見ればエルシエルのまぶたは下がって来ており、うつらうつらとした表情をしていた。


「エル、眠くなってしまったの?」


 リタの問いかけにエルシエルはこくりと頷く、年相応な可愛らしい動作だ。


「こうやってると、なんか心地いい」

「エル、あなたは私をお母さんとでも思ってるのかしら?」


 くすくすと笑って冗談を口にするリタ、妙に上機嫌なのは思わぬ言動に嬉しくなったからだろう。

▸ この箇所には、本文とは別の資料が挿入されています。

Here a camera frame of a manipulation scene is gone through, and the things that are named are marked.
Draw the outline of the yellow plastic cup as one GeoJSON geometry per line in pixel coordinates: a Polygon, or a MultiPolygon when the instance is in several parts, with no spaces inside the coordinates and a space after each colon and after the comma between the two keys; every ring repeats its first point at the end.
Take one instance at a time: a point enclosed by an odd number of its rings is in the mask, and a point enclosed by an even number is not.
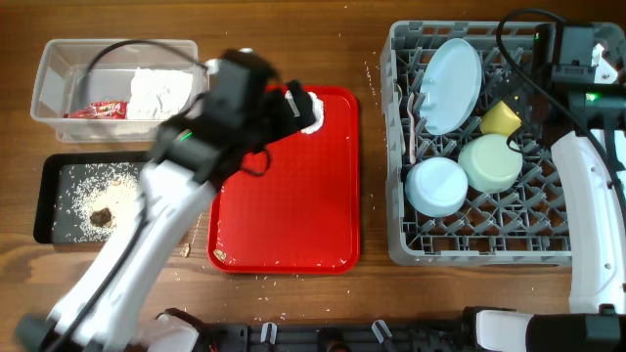
{"type": "Polygon", "coordinates": [[[499,134],[509,137],[521,126],[518,115],[504,102],[499,102],[481,117],[482,134],[499,134]]]}

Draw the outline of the white tissue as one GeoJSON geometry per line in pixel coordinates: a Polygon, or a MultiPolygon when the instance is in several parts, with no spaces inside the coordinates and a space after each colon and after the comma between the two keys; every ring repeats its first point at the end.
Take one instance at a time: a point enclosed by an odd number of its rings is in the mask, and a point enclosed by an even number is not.
{"type": "Polygon", "coordinates": [[[318,132],[322,128],[324,124],[324,118],[325,118],[324,102],[321,99],[319,99],[315,93],[309,92],[309,96],[313,104],[313,113],[315,116],[315,122],[312,125],[300,130],[301,133],[307,134],[307,135],[311,135],[311,134],[318,132]]]}

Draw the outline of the white paper napkin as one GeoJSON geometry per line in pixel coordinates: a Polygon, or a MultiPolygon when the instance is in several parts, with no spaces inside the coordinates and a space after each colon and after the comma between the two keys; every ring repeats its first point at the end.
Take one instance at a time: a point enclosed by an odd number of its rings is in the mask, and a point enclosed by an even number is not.
{"type": "Polygon", "coordinates": [[[135,69],[127,103],[129,120],[166,120],[180,112],[192,93],[193,76],[181,70],[135,69]]]}

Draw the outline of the green bowl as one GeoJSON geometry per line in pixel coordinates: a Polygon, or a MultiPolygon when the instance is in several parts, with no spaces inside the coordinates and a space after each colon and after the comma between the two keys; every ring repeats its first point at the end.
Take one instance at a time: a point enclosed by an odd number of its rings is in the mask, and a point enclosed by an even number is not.
{"type": "Polygon", "coordinates": [[[467,143],[458,156],[469,185],[475,190],[496,194],[509,189],[522,168],[522,154],[512,151],[508,138],[499,134],[483,135],[467,143]]]}

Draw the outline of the large light blue plate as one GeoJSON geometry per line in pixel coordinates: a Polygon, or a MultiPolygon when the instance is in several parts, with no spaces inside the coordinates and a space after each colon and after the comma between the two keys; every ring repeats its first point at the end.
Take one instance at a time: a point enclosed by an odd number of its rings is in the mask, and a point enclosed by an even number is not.
{"type": "Polygon", "coordinates": [[[429,61],[421,85],[419,114],[425,130],[444,135],[459,128],[473,111],[482,84],[482,64],[464,39],[446,41],[429,61]]]}

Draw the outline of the red snack wrapper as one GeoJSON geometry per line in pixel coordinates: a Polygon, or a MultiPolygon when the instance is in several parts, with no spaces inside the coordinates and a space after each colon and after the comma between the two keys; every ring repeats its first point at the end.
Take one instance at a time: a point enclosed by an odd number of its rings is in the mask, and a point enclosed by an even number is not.
{"type": "Polygon", "coordinates": [[[107,101],[90,104],[87,108],[66,113],[64,118],[73,119],[125,119],[127,103],[107,101]]]}

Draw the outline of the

「……わからない。ふわふわって、ほわほわってしてる」

 彼女は否定も肯定もしない、ただ眠そうな表情で曖昧な表現を返すだけだ。

 人との関わり合いが薄かった彼女にとって、リタに対して覚えている感情を形容するのは難しいのだろう。


 漫然としたエルシエルの言葉に、リタのまつ毛が揺れ、髪がふわりと膨らむ、リタは動揺したのだ。


「あなた、それって……」


 疑惑の色を孕んだ声。しかし答える声はなく、それは廃墟に寂しく反響した。


「エル……?」

 

 気づけばエルシエルは夢の世界へと堕ちていた、一言の返答すら無かったのも道理である。

 警戒心の欠片すらない表情ですうすうと寝息を立てるエルシエルを見て、リタは諦観交じりに呟いた。


「……まさか、とは思うけれど」


 その声は誰にも聞かれる事無く、廃墟に虚しく消えていった。




 割れた窓から月光が照らしていた、二人の少女を。

 あどけない表情で眠る青髪の少女を、その青髪を優しく撫でる黒髪の人形を。


 廃墟の式場で、愛を誓う者達の台に在る二人を。

 虚ろになった箱に咲く二人だけの世界、純白のヴェール代りの月光。

それは言葉にし難いほど美しく、神聖で、そして、寂しい風景だった。